> _Exercise data_

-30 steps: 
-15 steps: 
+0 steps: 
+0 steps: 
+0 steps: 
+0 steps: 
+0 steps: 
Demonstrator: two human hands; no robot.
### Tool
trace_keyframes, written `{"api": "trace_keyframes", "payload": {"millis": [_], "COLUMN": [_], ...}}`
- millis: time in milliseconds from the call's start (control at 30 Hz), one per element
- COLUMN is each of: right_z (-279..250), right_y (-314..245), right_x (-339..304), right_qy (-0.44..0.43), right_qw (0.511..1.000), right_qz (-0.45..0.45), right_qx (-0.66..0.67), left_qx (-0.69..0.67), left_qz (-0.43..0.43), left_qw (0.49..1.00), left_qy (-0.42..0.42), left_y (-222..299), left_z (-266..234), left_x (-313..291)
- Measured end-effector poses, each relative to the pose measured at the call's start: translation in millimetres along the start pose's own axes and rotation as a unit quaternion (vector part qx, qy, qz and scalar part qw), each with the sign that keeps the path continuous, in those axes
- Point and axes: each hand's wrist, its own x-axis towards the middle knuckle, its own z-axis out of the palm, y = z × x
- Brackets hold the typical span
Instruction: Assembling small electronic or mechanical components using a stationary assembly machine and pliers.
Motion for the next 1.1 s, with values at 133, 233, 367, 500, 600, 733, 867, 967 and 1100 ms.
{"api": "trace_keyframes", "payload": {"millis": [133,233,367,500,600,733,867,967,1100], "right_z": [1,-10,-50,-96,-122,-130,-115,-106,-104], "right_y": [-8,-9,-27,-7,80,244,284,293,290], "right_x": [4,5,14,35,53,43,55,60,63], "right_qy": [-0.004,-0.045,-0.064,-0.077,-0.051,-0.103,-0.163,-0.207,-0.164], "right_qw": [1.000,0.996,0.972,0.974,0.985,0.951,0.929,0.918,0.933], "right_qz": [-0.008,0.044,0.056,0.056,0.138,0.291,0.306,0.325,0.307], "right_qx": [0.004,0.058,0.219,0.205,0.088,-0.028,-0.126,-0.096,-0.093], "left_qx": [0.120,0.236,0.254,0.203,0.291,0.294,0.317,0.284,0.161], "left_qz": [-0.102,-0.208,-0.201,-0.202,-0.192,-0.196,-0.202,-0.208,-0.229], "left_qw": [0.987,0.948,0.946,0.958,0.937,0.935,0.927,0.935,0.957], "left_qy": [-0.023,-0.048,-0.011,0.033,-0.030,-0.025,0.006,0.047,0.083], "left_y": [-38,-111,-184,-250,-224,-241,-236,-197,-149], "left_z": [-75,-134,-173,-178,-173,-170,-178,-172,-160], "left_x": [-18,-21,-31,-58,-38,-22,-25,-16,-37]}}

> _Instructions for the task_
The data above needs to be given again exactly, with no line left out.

> _Written response_
-30 steps: 
-15 steps: 
+0 steps: 
+0 steps: 
+0 steps: 
+0 steps: 
+0 steps: 
Demonstrator: two human hands; no robot.
### Tool
trace_keyframes, written `{"api": "trace_keyframes", "payload": {"millis": [_], "COLUMN": [_], ...}}`
- millis: time in milliseconds from the call's start (control at 30 Hz), one per element
- COLUMN is each of: right_z (-279..250), right_y (-314..245), right_x (-339..304), right_qy (-0.44..0.43), right_qw (0.511..1.000), right_qz (-0.45..0.45), right_qx (-0.66..0.67), left_qx (-0.69..0.67), left_qz (-0.43..0.43), left_qw (0.49..1.00), left_qy (-0.42..0.42), left_y (-222..299), left_z (-266..234), left_x (-313..291)
- Measured end-effector poses, each relative to the pose measured at the call's start: translation in millimetres along the start pose's own axes and rotation as a unit quaternion (vector part qx, qy, qz and scalar part qw), each with the sign that keeps the path continuous, in those axes
- Point and axes: each hand's wrist, its own x-axis towards the middle knuckle, its own z-axis out of the palm, y = z × x
- Brackets hold the typical span
Instruction: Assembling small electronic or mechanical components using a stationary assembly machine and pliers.
Motion for the next 1.1 s, with values at 133, 233, 367, 500, 600, 733, 867, 967 and 1100 ms.
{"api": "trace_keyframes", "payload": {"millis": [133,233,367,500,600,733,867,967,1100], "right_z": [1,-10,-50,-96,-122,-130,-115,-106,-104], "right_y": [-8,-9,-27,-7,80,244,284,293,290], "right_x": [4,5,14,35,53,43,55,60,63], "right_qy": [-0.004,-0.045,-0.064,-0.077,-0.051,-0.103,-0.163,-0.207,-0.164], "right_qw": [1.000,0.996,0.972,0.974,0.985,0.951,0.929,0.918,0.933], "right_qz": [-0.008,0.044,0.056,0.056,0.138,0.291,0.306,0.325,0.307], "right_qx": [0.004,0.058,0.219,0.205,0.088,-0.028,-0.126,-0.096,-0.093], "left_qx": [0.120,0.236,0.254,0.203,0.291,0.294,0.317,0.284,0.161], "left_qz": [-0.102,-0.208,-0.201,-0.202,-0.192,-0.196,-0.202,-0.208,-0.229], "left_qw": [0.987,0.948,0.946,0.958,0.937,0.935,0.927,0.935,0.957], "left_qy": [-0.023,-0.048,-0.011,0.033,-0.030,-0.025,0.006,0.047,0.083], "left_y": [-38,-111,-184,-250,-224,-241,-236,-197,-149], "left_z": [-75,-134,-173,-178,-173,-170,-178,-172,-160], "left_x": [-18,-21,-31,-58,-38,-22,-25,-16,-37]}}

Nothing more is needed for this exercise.